In February, Google temporarily disabled Gemini’s ability to generate images of people after users reported historical inaccuracies. For instance, when asked to depict “a Roman legion,” Gemini would show an anachronistic group of racially diverse soldiers, while “Zulu warriors” were rendered in stereotypical Black representations.
Google CEO Sundar Pichai apologized, and Demis Hassabis, co-founder of DeepMind, mentioned that a fix would be implemented “in very short order” — within a couple of weeks. However, it took much longer than expected, despite some employees working 120-hour weeks. In the coming days, Gemini will again have the capability to create images of people, but only for specific users: those enrolled in Google’s paid Gemini plans (Gemini Advanced, Business, or Enterprise) will regain access to this feature as part of an early access test limited to English-language users.
Google has not provided a timeline for when this feature will be available for the free Gemini tier or in other languages. A Google spokesperson stated, “Gemini Advanced gives our users priority access to our latest features.
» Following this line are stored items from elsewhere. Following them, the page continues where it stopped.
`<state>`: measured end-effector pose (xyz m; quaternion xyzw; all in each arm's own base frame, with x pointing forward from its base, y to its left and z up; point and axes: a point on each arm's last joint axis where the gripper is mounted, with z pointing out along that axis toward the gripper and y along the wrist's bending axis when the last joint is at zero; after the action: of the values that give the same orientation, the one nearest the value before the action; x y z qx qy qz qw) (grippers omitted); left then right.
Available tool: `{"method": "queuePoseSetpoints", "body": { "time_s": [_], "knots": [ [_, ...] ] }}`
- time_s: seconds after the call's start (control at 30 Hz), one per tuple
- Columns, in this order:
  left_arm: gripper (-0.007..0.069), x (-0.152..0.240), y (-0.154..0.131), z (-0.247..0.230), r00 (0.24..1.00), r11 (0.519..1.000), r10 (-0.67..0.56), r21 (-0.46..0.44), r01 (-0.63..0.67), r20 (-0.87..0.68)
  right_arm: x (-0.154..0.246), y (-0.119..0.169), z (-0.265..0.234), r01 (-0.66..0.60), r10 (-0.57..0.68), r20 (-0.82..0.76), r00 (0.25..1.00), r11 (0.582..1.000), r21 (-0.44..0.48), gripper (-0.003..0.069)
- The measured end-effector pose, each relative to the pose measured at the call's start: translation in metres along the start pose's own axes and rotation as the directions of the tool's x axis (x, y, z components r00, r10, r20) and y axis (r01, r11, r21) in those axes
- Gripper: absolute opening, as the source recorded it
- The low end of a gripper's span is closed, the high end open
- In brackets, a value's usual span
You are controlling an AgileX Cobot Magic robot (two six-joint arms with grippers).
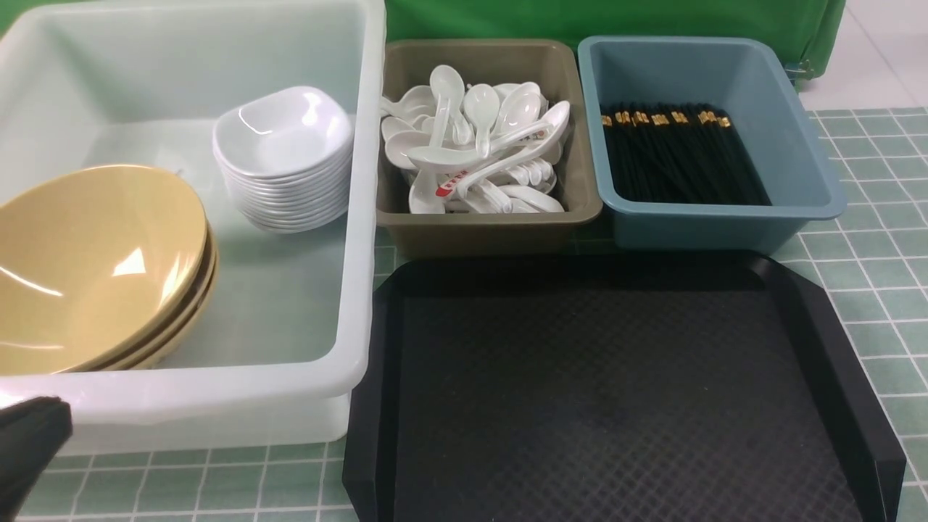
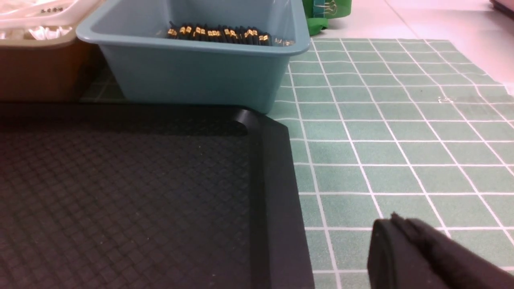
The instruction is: On blue table put chopsticks spoon bowls plates into blue grey white boxes.
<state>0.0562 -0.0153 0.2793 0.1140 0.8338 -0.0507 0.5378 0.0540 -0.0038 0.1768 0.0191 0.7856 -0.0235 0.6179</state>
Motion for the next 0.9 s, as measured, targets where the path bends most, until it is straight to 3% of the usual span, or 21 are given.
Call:
{"method": "queuePoseSetpoints", "body": {
  "time_s": [0.17, 0.3, 0.53, 0.73, 0.9],
  "knots": [
    [-0.0013, 0.025, 0.008, 0.014, 0.94, 0.99, -0.022, -0.125, 0.068, 0.34, 0.0, 0.0, 0.0, 0.0, 0.0, 0.001, 1.0, 1.0, 0.0, 0.0044],
    [-0.0013, 0.053, 0.013, 0.021, 0.895, 0.967, -0.039, -0.21, 0.147, 0.445, 0.0, 0.0, 0.0, 0.0, 0.0, 0.001, 1.0, 1.0, 0.0, 0.0046],
    [-0.0013, 0.082, 0.015, 0.032, 0.913, 0.94, -0.152, -0.229, 0.251, 0.379, 0.0, 0.0, 0.0, 0.0, 0.0, 0.001, 1.0, 1.0, 0.0, 0.0048],
    [-0.0013, 0.095, 0.01, 0.037, 0.963, 0.959, -0.159, -0.2, 0.203, 0.217, 0.0, 0.0, 0.0, 0.0, 0.0, 0.001, 1.0, 1.0, 0.0, 0.0054],
    [-0.0013, 0.096, 0.01, 0.038, 0.964, 0.959, -0.159, -0.198, 0.201, 0.212, 0.0, 0.0, 0.0, 0.0, 0.0, 0.001, 1.0, 1.0, 0.0, 0.0057]
  ]
}}
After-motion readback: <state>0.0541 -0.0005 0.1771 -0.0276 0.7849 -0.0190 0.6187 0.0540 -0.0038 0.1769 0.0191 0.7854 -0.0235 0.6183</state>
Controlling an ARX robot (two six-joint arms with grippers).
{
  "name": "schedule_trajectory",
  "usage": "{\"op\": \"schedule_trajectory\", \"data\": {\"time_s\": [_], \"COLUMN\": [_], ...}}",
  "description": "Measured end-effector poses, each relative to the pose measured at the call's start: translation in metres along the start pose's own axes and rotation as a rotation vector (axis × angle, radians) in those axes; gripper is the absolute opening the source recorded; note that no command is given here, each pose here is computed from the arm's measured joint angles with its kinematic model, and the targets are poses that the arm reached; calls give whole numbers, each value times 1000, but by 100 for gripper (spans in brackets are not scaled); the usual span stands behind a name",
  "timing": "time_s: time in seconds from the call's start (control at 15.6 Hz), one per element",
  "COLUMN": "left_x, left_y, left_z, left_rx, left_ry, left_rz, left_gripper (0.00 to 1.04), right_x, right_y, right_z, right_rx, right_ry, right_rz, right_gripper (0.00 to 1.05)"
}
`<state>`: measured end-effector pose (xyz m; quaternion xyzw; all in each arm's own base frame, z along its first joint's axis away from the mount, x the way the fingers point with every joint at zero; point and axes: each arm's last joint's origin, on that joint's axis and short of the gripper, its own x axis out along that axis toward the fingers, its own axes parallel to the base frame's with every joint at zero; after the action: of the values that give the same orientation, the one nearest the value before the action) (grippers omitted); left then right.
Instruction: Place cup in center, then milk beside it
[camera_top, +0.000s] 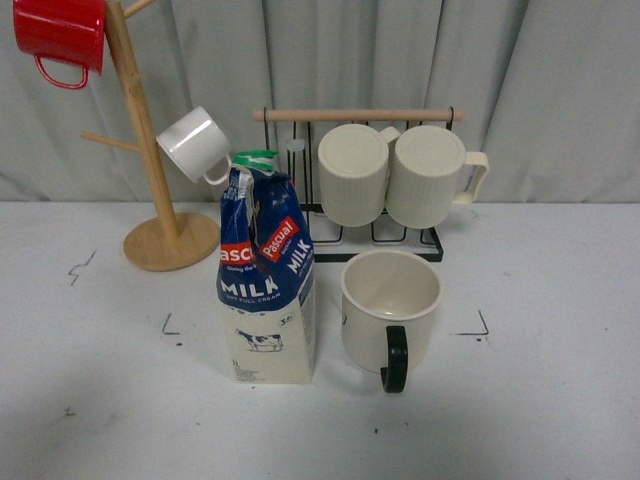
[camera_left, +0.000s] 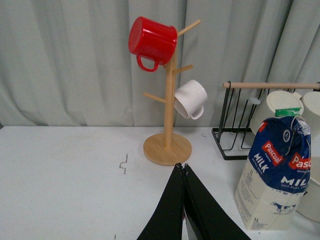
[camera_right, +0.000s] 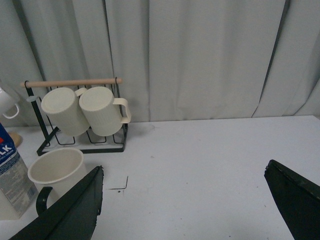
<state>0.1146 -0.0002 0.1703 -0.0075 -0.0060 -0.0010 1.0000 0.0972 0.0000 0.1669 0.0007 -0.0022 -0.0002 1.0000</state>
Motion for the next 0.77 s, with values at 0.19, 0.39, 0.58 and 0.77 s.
{"op": "schedule_trajectory", "data": {"time_s": [0.19,0.39,0.58,0.77], "left_x": [-3,-6,-15,-17], "left_y": [0,0,0,0], "left_z": [0,-1,-7,-4], "left_rx": [0,0,0,0], "left_ry": [-2,4,54,16], "left_rz": [0,0,-1,0], "left_gripper": [2,2,2,2], "right_x": [0,0,0,0], "right_y": [0,0,0,0], "right_z": [0,0,0,0], "right_rx": [0,0,0,0], "right_ry": [0,0,0,0], "right_rz": [0,0,0,0], "right_gripper": [98,98,98,98]}}
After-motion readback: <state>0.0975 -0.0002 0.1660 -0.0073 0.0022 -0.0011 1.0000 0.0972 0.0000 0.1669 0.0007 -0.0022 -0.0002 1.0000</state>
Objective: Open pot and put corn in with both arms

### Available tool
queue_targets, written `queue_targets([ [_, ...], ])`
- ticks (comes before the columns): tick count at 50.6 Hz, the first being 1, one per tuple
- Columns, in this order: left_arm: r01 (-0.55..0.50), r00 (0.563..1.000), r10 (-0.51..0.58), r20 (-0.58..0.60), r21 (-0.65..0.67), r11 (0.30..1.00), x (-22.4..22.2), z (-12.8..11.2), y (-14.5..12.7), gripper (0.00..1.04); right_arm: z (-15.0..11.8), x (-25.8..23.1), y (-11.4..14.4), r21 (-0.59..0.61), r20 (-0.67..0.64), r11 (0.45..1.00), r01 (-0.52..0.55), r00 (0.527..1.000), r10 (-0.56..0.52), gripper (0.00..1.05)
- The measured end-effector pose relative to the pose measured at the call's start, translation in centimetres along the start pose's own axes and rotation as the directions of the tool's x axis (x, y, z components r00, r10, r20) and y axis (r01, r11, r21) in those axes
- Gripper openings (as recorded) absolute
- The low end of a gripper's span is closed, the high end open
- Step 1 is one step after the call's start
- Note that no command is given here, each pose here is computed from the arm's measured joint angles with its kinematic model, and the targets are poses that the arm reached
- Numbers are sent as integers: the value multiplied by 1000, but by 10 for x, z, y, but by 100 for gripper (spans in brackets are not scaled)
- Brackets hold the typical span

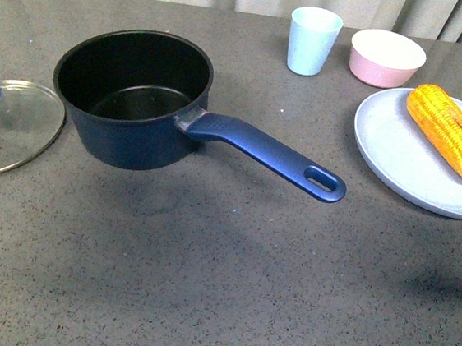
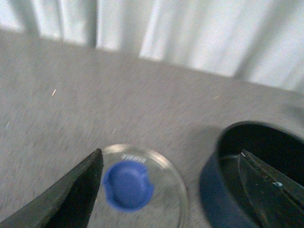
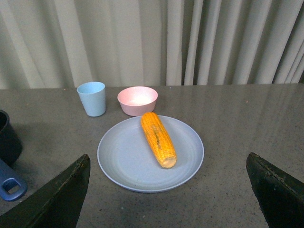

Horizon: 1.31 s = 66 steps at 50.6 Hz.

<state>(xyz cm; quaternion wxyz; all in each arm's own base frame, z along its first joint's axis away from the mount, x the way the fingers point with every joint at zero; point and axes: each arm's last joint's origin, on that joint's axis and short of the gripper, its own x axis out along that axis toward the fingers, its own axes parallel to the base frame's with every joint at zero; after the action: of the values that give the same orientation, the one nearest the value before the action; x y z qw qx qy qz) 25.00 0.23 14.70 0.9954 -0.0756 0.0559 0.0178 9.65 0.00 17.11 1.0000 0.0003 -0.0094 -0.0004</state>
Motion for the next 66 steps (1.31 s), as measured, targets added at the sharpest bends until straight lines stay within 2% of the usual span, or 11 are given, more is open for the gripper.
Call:
queue_targets([
  [1, 21, 998, -23, 51, 41, 999, -8, 6, -2, 77, 0, 0, 0, 0, 0, 1000, 0, 1000, 0, 96],
  [5, 34, 992, -46, 115, 104, 994, -28, 15, -4, 59, 0, 0, 0, 0, 0, 1000, 0, 1000, 0, 96],
  [18, 29, 994, -43, 97, 138, 990, -68, 8, -2, 2, 0, 0, 0, 0, 0, 1000, 0, 1000, 0, 96],
  [32, 29, 994, -43, 96, 142, 989, -96, 5, -1, 2, 0, 0, 0, 0, 0, 1000, 0, 1000, 0, 96],
  [66, 29, 992, -46, 120, 142, 989, -127, 9, 0, 2, 0, 0, 0, 0, 0, 1000, 0, 1000, 0, 96],
])
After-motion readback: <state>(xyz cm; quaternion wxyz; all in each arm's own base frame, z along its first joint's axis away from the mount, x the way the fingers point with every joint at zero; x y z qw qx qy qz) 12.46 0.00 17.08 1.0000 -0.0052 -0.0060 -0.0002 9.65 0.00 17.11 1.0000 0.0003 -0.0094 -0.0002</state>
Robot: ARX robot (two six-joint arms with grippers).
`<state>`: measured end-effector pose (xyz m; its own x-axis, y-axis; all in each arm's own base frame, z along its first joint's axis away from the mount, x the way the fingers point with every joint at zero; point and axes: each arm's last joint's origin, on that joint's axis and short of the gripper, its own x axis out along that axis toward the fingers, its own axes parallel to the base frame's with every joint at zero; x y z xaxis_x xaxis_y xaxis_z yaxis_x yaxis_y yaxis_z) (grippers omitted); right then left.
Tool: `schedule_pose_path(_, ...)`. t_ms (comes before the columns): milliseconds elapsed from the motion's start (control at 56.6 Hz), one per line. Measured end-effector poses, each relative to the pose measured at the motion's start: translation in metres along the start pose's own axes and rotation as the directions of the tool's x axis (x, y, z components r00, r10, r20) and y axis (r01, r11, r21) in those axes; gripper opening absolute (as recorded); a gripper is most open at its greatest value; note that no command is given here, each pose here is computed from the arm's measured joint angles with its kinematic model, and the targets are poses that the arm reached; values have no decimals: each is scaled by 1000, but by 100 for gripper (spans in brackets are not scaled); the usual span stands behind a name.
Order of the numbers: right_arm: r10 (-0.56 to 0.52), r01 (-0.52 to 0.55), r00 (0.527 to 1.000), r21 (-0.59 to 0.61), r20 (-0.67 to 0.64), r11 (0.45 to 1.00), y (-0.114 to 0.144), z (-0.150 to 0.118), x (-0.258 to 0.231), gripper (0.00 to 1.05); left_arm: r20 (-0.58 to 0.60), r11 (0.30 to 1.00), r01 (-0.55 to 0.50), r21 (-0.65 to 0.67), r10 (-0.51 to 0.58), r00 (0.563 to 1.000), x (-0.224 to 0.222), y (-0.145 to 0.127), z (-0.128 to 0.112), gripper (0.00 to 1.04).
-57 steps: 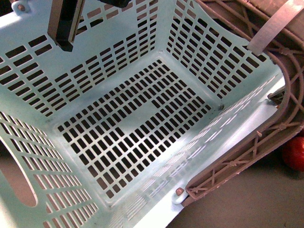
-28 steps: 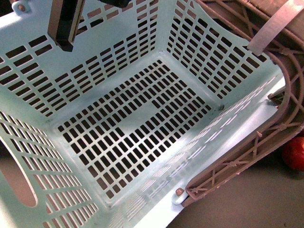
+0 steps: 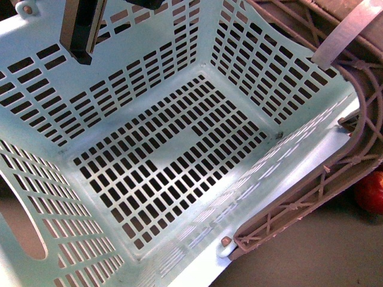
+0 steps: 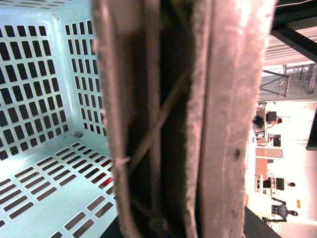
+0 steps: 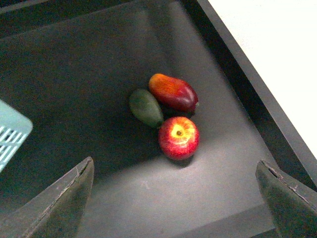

This helps us gather valuable feedback while delivering a highly anticipated feature first to our premium subscribers.”
Regarding the fixes for the people generation feature, Google claims that Imagen 3, the latest image-generating model in Gemini, includes measures to ensure that the images it produces are more “fair.” For example, Imagen 3 was trained using AI-generated captions designed to improve the variety and diversity of concepts in its training data. Additionally, the training data was filtered for “safety” and reviewed with fairness considerations, according to Google.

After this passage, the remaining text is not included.